The other notable earnings of the day: McDonald's. The world's biggest restaurant chain missed earnings forecasts as sales in Europe fall for the third straight quarter. Same store sales were barely up in the U.S. as competition from Wendy's and Burger King eat away at McDonald's lead.
In other corporate news, changes on the Board of Directors at Yahoo. Activist investor Dan Loeb and two of his colleagues exiting the board and Loeb is selling two-thirds of his stake back to Yahoo. Loeb was responsible for shaking up the internet company and bringing in current CEO Marissa Mayer.
Reuters BreakingViews columnist Rob Cyran wonders how this will impact Yahoo's turnaround.

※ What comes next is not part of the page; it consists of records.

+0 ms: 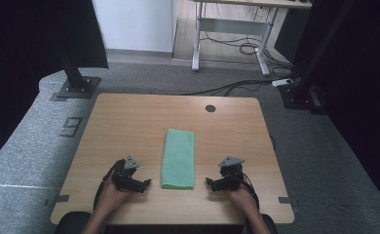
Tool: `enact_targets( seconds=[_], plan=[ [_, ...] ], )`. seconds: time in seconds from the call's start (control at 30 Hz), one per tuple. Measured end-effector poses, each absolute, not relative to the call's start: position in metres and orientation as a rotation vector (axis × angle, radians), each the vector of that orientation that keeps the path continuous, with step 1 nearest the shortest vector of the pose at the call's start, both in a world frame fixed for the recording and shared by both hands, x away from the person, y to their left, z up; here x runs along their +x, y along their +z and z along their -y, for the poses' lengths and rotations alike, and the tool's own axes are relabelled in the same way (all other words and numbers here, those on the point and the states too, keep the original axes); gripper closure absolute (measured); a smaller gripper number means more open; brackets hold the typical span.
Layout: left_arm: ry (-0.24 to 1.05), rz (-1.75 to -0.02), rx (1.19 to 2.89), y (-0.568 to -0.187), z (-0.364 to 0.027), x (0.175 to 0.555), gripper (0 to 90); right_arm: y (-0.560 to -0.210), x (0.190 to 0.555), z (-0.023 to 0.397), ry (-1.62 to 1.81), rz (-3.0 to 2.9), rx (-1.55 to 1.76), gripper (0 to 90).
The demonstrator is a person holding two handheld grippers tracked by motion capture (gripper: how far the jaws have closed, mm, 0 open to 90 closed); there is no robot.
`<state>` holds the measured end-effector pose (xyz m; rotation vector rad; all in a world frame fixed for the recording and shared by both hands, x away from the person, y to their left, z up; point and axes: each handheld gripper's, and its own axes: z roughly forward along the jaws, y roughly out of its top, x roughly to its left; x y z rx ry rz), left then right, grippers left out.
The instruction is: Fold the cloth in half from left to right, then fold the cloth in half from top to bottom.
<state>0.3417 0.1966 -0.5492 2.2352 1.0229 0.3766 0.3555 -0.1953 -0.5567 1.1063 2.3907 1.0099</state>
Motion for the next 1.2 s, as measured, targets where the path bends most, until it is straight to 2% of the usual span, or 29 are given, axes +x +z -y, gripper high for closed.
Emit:
enact_targets(
  seconds=[1.2],
  plan=[
    [0.402, -1.033, 2.236, -0.543, -0.185, 0.355, 0.0, -0.557, 0.358, 0.194, 1.011, -2.391, 1.105, 0.0]
  ],
)
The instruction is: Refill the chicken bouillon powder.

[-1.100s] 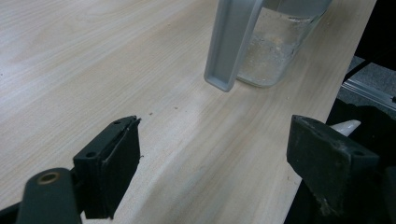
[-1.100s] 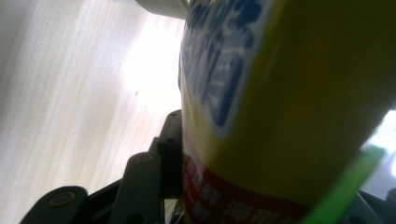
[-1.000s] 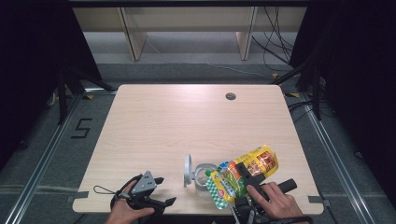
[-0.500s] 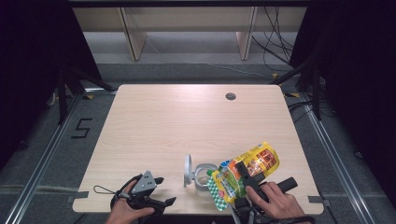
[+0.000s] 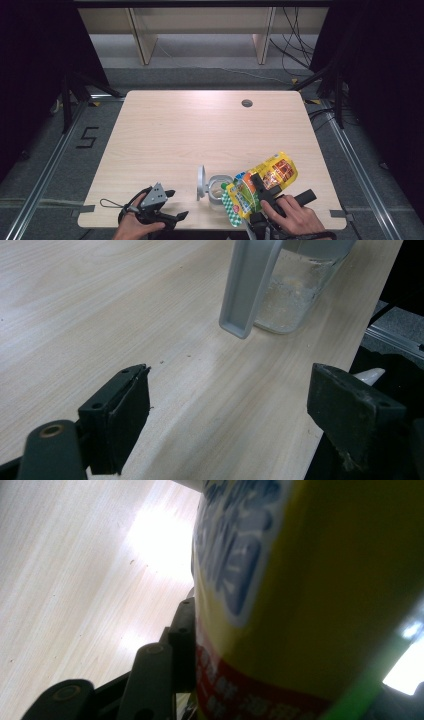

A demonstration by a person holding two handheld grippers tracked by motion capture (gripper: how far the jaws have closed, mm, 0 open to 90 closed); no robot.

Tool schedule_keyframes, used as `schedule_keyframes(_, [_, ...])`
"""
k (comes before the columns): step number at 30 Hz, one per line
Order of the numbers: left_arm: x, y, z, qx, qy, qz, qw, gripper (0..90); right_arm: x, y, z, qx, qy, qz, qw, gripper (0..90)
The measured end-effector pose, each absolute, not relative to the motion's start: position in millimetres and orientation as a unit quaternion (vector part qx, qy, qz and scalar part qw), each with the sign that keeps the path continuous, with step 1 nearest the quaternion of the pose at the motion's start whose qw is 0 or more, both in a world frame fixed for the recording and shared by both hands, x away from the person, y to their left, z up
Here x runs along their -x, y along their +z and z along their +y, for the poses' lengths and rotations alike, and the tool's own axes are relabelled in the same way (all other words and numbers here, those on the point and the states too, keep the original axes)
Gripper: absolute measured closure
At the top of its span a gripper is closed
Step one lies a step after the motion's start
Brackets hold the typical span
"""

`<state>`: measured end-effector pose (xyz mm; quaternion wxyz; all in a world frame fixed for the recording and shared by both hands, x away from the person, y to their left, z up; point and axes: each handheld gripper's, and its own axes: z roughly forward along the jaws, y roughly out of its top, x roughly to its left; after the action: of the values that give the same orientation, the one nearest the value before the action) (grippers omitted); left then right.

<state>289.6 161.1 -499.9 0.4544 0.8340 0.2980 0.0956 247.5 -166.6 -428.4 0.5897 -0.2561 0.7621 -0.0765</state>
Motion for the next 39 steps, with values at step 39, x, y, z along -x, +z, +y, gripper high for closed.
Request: schedule_keyframes(39, [-290.4,-499.7,161.6,-0.836,0.098,0.296,0.451,17.0,-246.4,-424.0,-166.0,0.281,-0.095,0.748,0.593,61.1])
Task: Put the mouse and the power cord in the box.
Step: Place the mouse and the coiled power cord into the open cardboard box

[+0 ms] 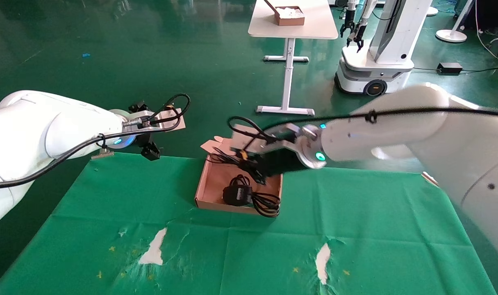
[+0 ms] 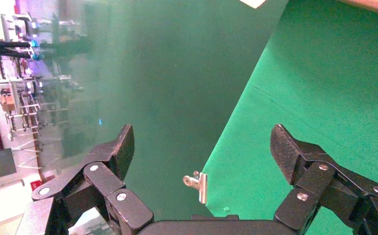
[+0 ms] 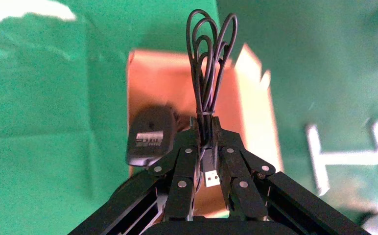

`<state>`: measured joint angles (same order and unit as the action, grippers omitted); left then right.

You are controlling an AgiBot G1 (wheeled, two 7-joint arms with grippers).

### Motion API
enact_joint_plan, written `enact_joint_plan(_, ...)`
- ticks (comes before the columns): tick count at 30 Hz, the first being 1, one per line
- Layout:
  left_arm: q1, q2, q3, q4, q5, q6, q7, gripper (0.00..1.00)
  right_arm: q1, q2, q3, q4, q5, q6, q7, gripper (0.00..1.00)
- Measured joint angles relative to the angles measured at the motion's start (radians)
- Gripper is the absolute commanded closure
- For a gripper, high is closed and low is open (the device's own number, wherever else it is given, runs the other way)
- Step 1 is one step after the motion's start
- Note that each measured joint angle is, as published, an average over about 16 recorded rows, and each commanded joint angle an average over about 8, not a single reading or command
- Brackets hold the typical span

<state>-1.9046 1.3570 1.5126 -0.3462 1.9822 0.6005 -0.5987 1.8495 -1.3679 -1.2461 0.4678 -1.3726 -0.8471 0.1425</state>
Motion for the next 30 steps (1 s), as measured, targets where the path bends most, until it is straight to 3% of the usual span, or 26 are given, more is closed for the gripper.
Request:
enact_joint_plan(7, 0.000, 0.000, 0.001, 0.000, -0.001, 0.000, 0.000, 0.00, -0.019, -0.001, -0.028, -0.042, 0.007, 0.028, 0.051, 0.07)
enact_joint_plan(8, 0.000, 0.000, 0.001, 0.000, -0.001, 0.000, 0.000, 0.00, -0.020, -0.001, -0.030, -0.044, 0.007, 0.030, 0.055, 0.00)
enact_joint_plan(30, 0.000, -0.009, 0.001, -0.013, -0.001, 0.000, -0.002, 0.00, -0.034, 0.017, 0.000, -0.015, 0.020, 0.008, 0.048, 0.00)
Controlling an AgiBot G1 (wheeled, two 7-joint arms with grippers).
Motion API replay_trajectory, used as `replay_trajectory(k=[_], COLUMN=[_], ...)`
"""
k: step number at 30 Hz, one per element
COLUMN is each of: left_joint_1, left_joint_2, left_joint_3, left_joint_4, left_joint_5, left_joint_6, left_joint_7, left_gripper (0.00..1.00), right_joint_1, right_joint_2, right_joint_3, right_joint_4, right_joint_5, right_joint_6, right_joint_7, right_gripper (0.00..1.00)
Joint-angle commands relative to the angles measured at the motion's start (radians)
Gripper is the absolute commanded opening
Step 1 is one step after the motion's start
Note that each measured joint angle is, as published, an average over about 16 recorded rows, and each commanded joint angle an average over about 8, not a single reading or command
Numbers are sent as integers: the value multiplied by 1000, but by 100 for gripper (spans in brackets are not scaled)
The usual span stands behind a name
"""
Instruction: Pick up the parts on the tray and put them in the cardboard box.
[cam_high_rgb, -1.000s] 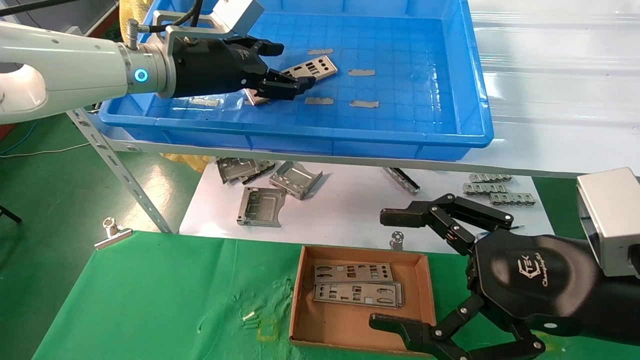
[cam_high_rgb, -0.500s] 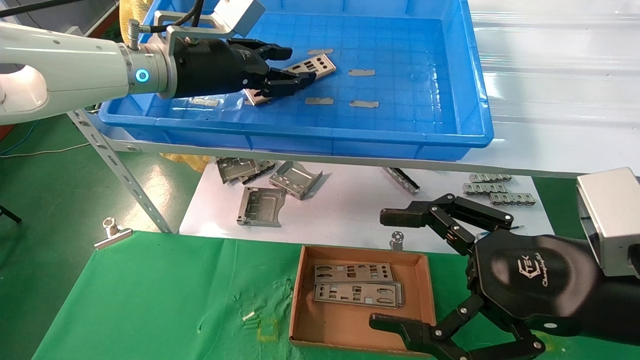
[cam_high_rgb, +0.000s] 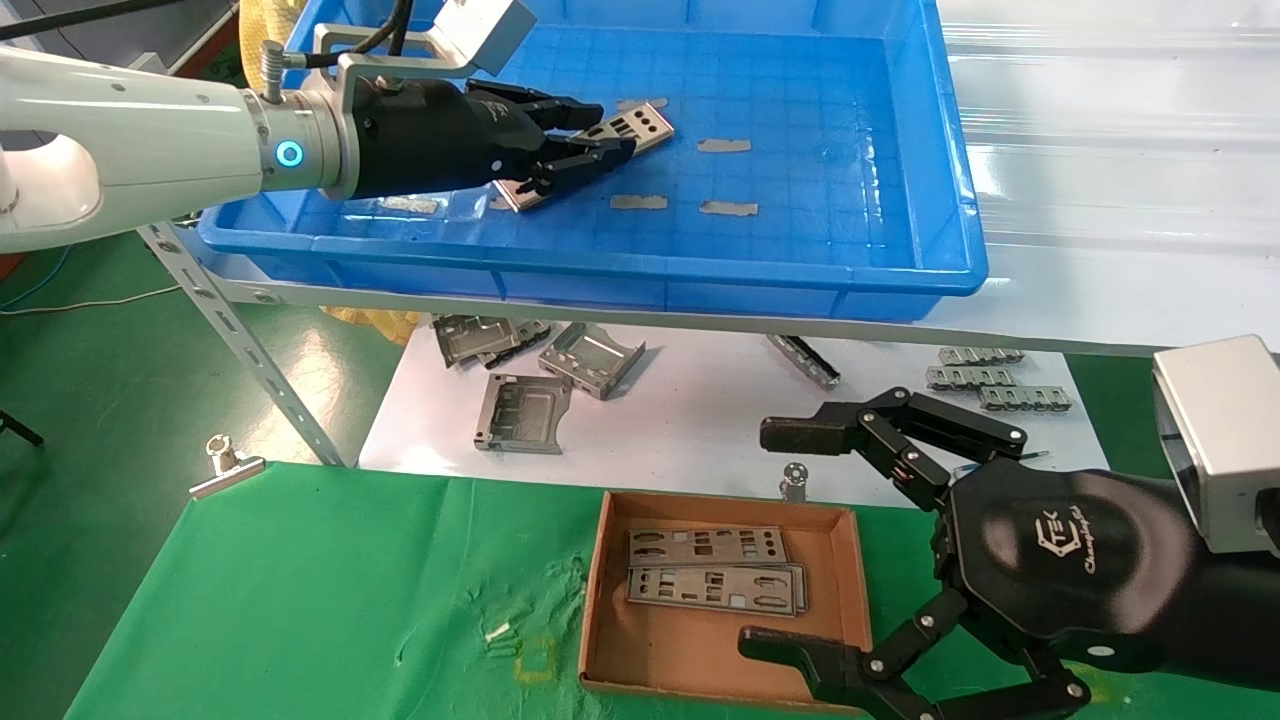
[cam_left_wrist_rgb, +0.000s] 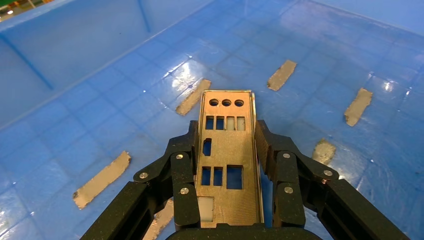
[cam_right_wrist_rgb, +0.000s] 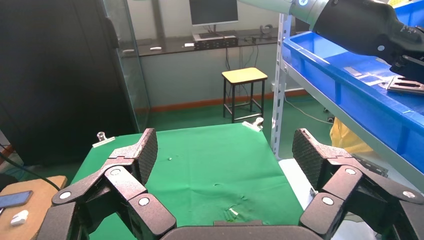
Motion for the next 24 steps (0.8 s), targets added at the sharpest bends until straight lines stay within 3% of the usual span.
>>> replay_trajectory(k=[1,24], left_joint_1=[0,-42], left_joint_2=[0,-23], left_joint_3=[0,-26], left_joint_4=[-1,11], left_joint_5=[-1,-53], left_joint_6=[4,53], left_joint_7=[-1,30], left_gripper=[0,0], right_joint_1=[0,0], right_joint_2=[0,0], right_joint_3=[0,0], right_joint_4=[0,0], right_joint_5=[0,0], right_joint_6=[0,0], right_joint_7=[0,0], right_gripper=[100,100])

SOUNDBITE: ROB CYRAN, COLUMNIST, REUTERS BREAKINGVIEWS (ENGLISH) SAYING:
"Without the three directors from Loeb, you've kind of reduced a bit of the discipline on the company. You know, will Yahoo start going back buying more companies like Tumblr, revenue free sites for very large amounts? My guess is chance have gone up."
Investors seemed to have the same interpretation; sending shares down more than four percent.
On the economic front, sales of previously owned homes backslid for the first time in three months but prices jumped to a five-year high.
Wall Street liked the numbers - nudging the S&P 500 to a record high. Blue chips were subdued due to McDonald's but tech stocks rebounded from last week's beat down.
In Europe, Swiss bank UBS surprised investors with a better-than-expected early earnings release.
The surprise however fell flat in Germany and the UK, France ended modestly higher.